• **What this task involves**
How do the lines read from the one holding "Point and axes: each" through the last line of the listing? Set them down exactly, pictures omitted.

• **Dataset extract**

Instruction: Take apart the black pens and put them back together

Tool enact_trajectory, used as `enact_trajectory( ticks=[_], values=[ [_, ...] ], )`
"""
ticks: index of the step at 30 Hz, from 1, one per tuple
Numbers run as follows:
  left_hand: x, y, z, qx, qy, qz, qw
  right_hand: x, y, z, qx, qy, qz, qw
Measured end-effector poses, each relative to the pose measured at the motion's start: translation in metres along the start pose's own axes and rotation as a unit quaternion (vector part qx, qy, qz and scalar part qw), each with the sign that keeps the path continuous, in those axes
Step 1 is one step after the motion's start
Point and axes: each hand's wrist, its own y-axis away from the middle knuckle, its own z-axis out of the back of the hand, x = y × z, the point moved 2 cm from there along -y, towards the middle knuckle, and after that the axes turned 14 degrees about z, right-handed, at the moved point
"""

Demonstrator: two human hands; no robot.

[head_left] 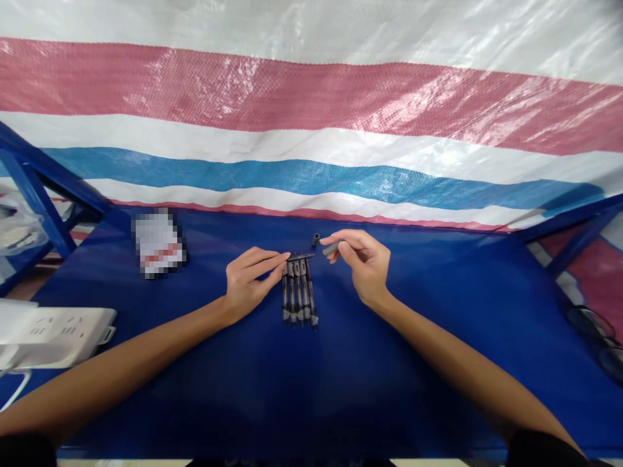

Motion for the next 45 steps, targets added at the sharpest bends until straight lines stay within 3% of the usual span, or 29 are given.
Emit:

• **Exercise answer**
Point and axes: each hand's wrist, its own y-axis away from the middle knuckle, its own z-axis out of the back of the hand, x = y × z, the point moved 2 cm from there along -y, towards the middle knuckle, and after that the axes turned 14 degrees about z, right-handed, at the moved point
"""

Demonstrator: two human hands; no robot.

[head_left] 

Motion for the next 45 steps, targets added at the sharpest bends until straight lines stay within 3% of the usual span, or 29 are given.
Emit:

Nothing remains to be added to the answer.